** INSTRUCTIONS FOR THE TASK **
Read through the records below and copy each line that uses the word "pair".

--- GIVEN DATA ---

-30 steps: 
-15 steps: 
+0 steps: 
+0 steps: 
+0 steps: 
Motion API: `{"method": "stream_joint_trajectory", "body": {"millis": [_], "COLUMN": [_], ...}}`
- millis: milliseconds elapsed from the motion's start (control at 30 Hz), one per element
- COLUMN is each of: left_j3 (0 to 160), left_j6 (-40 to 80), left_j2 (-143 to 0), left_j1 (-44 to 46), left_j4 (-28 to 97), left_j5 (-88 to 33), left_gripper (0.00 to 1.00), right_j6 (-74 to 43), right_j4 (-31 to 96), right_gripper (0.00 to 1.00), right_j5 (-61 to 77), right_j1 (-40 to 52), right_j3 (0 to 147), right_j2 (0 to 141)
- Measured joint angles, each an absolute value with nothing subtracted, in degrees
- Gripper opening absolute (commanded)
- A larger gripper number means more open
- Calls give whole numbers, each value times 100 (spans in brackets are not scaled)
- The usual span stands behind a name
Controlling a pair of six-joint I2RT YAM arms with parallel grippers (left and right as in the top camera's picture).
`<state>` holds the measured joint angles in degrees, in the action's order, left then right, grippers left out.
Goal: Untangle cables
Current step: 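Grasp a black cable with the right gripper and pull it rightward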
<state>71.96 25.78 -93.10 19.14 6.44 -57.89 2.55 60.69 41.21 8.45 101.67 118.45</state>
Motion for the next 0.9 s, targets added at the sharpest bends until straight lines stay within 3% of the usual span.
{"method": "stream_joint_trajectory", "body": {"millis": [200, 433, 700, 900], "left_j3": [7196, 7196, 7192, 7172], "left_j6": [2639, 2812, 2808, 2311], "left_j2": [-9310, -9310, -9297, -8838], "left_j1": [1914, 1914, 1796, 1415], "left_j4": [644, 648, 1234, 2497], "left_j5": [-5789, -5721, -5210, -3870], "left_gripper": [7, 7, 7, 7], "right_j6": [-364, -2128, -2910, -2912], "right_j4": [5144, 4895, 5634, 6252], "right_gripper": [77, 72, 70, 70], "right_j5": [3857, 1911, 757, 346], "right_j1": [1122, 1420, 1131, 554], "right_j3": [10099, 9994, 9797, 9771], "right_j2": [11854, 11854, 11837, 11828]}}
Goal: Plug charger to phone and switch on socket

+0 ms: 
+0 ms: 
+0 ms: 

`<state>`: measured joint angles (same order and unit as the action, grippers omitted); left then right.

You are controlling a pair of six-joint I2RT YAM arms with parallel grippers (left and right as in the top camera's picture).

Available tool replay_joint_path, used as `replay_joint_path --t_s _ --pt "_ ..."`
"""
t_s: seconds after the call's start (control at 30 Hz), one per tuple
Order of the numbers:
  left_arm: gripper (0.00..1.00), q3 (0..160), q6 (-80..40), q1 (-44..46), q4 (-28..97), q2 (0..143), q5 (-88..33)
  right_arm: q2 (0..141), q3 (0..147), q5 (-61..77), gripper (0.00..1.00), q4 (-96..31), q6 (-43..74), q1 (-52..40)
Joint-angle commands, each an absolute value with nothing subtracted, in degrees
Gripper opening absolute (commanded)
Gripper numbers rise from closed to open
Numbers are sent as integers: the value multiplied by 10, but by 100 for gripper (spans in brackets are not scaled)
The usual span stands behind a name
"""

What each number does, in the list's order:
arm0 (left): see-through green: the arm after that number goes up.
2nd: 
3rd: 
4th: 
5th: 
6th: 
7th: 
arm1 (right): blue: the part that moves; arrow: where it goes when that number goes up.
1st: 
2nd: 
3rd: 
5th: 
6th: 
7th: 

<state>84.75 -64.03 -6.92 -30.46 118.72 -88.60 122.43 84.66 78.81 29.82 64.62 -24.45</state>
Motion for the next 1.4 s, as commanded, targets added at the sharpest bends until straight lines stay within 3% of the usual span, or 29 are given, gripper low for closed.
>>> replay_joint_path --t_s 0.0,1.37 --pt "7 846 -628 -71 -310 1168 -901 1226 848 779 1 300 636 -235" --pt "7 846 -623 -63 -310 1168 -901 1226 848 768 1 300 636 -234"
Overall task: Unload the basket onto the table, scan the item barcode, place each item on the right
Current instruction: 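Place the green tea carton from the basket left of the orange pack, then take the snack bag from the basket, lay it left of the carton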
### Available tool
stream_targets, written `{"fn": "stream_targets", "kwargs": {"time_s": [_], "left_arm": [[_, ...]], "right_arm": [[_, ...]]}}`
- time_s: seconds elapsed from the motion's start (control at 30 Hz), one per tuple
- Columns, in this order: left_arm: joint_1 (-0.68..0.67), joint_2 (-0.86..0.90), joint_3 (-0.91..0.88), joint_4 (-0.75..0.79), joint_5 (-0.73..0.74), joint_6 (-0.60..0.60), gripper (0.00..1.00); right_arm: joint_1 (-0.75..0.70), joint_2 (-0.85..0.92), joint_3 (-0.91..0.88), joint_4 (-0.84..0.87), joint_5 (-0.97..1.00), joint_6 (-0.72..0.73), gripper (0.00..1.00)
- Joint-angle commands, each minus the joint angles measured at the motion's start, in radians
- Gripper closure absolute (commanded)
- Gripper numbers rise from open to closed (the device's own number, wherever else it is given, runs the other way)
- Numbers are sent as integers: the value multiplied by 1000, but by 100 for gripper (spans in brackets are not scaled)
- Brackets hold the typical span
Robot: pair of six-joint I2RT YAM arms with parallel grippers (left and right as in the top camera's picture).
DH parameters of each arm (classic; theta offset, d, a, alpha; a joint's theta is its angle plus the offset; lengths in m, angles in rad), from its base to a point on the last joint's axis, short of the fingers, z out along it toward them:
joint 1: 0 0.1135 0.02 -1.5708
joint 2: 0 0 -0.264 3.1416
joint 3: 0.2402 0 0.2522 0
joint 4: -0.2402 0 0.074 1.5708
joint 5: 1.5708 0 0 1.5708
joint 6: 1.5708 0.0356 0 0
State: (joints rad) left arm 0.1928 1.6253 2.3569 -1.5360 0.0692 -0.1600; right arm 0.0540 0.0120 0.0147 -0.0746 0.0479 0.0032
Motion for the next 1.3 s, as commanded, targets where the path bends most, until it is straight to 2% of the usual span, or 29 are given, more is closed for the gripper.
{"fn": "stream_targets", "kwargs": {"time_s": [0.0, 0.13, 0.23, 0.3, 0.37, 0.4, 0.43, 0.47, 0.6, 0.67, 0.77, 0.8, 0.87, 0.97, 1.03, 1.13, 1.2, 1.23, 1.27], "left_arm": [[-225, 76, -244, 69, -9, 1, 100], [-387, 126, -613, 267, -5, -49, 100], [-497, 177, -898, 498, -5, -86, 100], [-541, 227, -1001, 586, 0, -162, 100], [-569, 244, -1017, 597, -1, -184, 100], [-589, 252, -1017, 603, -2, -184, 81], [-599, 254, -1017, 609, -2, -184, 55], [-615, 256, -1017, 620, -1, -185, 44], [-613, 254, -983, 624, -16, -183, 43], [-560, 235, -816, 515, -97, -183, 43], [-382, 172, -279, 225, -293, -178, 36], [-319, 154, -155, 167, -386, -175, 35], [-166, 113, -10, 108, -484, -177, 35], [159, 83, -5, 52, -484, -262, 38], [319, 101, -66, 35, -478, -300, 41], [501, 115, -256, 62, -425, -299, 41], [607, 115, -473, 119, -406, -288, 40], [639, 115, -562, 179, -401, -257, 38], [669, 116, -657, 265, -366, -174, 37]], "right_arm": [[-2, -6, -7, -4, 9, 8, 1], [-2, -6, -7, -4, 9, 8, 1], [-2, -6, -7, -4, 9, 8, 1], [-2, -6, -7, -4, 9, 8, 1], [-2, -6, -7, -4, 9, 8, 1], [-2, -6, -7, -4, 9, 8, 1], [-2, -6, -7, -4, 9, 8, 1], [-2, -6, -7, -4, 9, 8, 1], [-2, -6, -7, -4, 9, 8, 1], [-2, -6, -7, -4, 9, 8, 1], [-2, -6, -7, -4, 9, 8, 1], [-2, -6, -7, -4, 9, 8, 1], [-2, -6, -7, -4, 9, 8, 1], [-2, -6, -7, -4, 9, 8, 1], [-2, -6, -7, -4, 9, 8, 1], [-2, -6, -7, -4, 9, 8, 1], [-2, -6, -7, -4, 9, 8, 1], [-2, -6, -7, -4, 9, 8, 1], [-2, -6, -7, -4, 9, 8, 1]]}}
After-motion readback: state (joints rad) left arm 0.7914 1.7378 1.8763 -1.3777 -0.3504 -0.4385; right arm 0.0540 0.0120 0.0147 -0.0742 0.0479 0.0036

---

** OUTPUT **
Controlling a pair of six-joint I2RT YAM arms with parallel grippers (left and right as in the top camera's picture).
You are controlling a pair of six-joint I2RT YAM arms with parallel grippers (left and right as in the top camera's picture).
Robot: pair of six-joint I2RT YAM arms with parallel grippers (left and right as in the top camera's picture).

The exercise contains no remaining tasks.